** Stored data follows **
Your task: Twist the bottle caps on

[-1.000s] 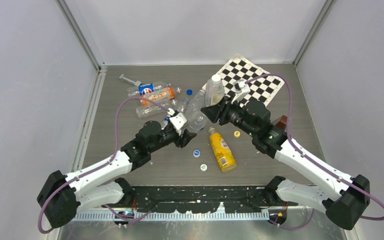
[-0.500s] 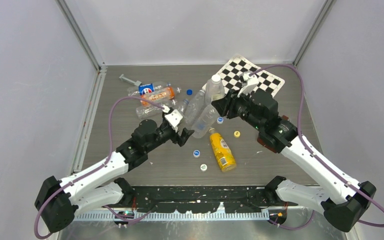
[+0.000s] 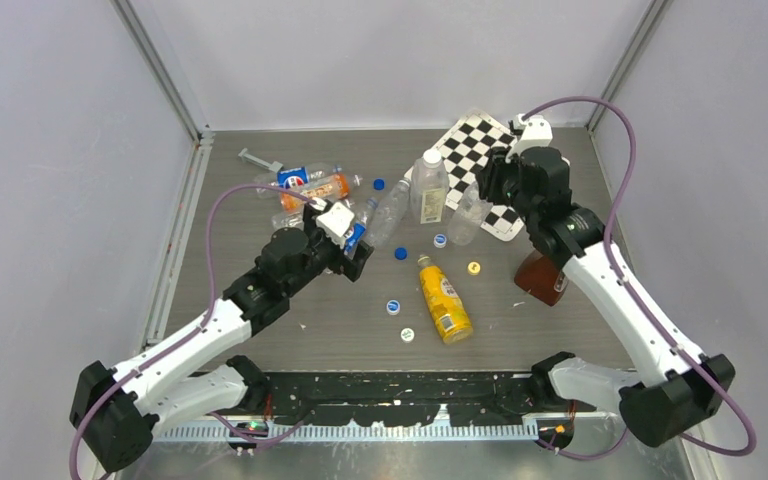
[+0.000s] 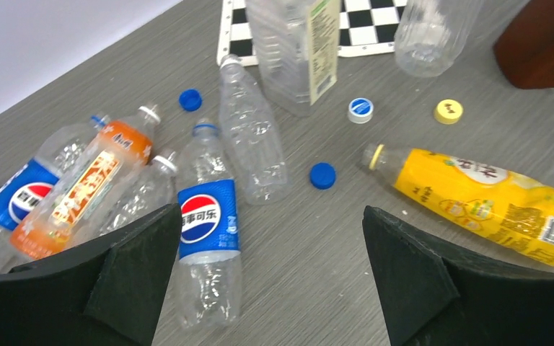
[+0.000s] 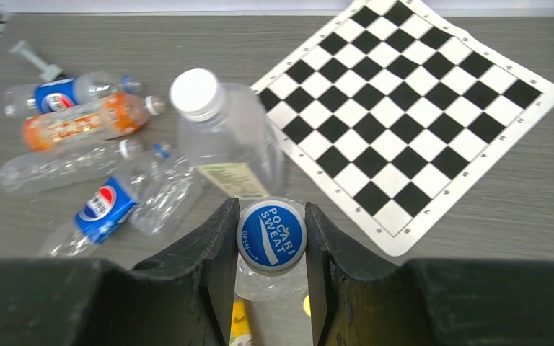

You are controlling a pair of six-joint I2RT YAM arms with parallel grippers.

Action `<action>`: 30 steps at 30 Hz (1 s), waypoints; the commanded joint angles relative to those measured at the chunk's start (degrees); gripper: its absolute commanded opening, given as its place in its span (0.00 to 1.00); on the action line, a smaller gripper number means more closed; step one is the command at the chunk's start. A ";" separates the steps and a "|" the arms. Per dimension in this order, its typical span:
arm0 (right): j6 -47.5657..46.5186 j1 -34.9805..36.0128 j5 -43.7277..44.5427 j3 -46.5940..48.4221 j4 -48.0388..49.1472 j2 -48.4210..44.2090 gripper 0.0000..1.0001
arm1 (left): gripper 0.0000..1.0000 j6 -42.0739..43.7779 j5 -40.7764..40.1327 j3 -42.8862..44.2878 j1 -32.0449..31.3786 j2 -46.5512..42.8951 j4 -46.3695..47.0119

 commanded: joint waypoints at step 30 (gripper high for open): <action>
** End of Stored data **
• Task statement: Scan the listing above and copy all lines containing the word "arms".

• Answer area:
You are controlling a pair of six-joint I2RT YAM arms with parallel grippers.
Action `<action>`: 30 steps at 30 Hz (1 s), waypoints; the commanded joint angles relative to those measured at the chunk's start (degrees); gripper: its absolute commanded opening, given as its place in its span (0.00 to 1.00); on the action line, a smaller gripper number means more closed; step one is the command at the chunk's start. A ";" separates the steps and a "|" the arms. Per dimension in this order, its typical span:

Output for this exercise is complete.